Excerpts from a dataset
------------------------------
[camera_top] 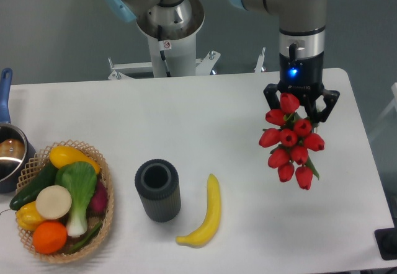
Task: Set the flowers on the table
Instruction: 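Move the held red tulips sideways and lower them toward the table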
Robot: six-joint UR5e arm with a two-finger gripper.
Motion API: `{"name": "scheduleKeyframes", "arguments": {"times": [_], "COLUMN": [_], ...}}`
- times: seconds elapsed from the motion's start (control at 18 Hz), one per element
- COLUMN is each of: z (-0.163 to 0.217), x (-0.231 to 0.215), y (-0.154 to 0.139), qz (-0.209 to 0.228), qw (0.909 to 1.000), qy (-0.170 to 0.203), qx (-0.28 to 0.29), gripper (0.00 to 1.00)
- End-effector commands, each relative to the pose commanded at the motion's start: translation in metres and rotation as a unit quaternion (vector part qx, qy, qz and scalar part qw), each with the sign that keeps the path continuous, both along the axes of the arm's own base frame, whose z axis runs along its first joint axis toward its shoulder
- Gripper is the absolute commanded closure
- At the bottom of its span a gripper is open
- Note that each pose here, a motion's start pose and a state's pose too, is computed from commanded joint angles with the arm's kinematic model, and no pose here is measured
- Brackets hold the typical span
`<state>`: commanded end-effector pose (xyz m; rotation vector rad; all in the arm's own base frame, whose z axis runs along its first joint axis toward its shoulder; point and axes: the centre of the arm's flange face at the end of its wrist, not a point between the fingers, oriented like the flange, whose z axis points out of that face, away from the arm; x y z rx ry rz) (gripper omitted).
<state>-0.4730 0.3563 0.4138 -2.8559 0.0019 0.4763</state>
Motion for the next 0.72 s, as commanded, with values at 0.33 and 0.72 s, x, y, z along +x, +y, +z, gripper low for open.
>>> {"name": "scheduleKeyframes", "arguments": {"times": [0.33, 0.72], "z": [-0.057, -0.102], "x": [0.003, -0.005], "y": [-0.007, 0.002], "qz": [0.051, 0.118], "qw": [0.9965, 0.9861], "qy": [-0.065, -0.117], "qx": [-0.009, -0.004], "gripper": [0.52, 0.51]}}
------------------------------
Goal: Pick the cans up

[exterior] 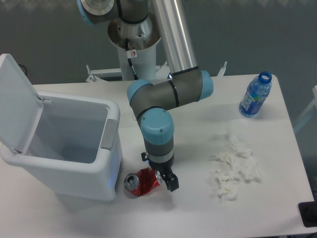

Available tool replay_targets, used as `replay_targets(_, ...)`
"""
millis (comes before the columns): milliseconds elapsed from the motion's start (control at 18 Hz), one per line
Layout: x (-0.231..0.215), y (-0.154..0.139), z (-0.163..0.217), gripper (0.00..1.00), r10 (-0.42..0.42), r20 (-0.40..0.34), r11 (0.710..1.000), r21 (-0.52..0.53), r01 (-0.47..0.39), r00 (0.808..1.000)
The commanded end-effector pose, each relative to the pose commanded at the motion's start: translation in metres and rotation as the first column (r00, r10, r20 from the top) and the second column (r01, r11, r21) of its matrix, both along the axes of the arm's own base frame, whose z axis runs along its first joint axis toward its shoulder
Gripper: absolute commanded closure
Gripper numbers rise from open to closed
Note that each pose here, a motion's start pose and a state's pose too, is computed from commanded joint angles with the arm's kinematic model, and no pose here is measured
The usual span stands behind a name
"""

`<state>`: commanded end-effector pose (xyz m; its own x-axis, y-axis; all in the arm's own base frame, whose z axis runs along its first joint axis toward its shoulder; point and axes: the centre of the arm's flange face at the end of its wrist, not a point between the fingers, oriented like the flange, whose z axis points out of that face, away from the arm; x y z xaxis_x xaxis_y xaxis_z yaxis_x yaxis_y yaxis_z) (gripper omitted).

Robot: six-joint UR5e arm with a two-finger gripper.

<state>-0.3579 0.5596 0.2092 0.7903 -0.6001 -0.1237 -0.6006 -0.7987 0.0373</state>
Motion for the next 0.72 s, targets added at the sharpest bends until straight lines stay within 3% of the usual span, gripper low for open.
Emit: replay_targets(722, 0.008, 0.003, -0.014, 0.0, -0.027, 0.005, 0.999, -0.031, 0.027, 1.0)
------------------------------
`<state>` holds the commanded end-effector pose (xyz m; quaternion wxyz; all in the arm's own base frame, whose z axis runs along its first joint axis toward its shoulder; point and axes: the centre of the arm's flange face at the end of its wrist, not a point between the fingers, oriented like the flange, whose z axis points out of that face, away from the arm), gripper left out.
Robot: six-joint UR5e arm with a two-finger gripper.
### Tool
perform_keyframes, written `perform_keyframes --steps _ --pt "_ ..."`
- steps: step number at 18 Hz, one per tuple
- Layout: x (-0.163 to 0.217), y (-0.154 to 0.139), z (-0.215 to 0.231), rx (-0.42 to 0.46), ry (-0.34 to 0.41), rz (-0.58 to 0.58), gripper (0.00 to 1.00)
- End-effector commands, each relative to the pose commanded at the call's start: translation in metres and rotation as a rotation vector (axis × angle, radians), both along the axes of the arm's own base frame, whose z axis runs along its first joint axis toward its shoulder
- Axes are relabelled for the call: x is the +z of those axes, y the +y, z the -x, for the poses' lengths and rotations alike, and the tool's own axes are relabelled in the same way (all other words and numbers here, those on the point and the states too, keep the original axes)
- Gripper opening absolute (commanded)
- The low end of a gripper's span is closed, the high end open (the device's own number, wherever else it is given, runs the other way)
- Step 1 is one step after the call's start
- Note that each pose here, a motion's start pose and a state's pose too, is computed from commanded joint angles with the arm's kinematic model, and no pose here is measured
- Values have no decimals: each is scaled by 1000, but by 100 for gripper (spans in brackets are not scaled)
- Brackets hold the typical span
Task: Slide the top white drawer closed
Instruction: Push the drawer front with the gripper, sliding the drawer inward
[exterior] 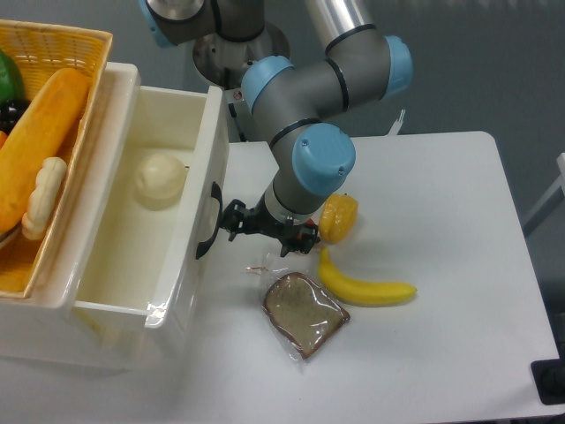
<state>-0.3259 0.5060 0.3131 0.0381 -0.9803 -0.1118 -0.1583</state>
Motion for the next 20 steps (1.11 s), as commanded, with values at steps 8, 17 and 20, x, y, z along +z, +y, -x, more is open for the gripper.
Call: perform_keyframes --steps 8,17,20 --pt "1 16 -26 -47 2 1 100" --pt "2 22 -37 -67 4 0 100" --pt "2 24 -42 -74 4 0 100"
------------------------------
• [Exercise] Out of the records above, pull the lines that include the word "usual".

• [Solved exercise]
The usual span stands behind a name
Motion for the next 0.72 s, targets added at the sharpest bends until straight lines stay within 3% of the usual span, gripper low for open.

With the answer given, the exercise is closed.